▶ TASK DIRECTIONS:
Everything from the opening line of the records below up to and including the line containing "Ground black robot" should be retyped exactly, minus the pictures.

▶ INPUT RECORDS:
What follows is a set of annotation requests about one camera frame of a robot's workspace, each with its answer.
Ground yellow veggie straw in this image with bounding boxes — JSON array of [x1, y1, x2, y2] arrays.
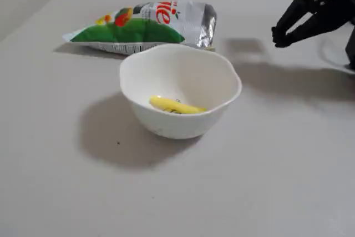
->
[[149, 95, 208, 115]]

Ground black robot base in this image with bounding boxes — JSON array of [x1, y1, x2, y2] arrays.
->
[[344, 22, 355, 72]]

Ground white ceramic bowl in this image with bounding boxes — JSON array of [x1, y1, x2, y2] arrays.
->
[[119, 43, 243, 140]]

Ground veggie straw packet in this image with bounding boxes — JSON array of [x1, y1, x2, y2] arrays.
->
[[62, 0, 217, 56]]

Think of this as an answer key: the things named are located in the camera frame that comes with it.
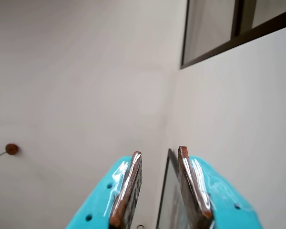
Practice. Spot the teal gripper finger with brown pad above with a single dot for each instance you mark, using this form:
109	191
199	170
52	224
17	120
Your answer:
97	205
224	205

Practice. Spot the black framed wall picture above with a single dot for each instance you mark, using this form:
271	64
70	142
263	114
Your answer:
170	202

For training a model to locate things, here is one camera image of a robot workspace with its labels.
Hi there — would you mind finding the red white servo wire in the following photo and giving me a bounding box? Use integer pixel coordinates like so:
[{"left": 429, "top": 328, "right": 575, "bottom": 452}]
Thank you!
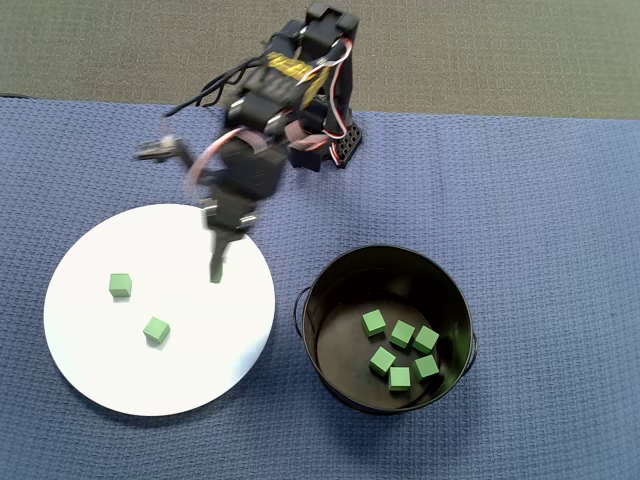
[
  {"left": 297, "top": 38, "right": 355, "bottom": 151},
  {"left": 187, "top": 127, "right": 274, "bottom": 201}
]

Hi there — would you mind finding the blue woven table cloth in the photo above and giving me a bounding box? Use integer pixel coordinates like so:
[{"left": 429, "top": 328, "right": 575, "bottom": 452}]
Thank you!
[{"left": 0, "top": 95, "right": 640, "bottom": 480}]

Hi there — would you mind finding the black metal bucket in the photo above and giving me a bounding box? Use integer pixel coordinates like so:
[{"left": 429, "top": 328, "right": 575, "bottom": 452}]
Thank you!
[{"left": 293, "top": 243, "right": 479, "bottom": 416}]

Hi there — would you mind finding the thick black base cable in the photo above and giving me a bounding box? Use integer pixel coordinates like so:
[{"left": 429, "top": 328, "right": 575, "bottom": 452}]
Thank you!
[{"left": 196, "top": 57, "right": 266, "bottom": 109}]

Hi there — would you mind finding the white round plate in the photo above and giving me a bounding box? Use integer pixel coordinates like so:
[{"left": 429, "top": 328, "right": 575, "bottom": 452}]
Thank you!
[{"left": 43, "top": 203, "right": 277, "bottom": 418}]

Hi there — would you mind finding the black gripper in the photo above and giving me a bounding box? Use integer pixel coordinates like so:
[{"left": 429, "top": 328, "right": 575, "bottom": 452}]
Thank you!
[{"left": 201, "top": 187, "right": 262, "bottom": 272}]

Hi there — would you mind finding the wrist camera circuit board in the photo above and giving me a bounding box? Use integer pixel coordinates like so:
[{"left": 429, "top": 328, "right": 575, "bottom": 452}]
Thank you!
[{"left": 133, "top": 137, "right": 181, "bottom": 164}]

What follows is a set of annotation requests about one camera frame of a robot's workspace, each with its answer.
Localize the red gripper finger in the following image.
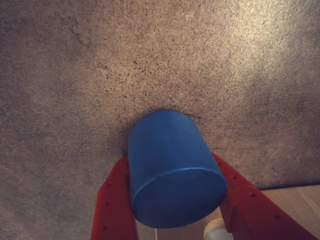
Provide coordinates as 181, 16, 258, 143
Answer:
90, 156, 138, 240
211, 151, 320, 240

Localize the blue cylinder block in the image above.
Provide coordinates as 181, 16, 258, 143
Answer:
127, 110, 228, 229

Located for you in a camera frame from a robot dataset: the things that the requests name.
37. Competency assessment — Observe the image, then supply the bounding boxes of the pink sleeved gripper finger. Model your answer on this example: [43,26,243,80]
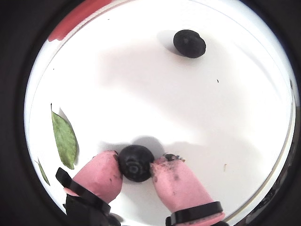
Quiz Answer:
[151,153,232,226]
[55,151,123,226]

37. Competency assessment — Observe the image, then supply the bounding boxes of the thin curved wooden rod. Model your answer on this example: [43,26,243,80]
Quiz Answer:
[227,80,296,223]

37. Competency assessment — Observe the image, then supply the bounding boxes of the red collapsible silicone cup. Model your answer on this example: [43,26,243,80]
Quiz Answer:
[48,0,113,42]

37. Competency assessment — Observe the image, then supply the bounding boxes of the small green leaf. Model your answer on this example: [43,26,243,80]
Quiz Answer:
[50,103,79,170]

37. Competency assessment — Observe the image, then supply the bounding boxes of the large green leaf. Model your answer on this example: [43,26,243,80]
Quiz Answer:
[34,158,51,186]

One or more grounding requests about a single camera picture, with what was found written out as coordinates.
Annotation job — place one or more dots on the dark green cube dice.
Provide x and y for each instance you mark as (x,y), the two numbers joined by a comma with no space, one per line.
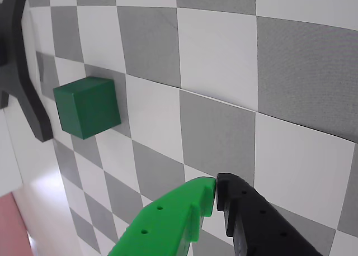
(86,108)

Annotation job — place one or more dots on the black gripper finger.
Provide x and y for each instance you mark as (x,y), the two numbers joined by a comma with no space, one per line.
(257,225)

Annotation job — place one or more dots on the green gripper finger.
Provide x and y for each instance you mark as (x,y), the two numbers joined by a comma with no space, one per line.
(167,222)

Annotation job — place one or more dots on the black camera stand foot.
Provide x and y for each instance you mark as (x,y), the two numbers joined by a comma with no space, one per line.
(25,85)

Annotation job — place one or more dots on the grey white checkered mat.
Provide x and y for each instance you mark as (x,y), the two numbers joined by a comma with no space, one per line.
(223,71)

▶ REPLY TO THE EXERCISE:
What follows is a set of annotation requests about one camera frame of a robot's workspace, each with its answer.
Ground yellow veggie straw in this image with bounding boxes — JSON array of [x1, y1, x2, y2] arrays.
->
[[149, 95, 208, 115]]

Ground black robot base in this image with bounding boxes — JSON array of [x1, y1, x2, y2] arrays.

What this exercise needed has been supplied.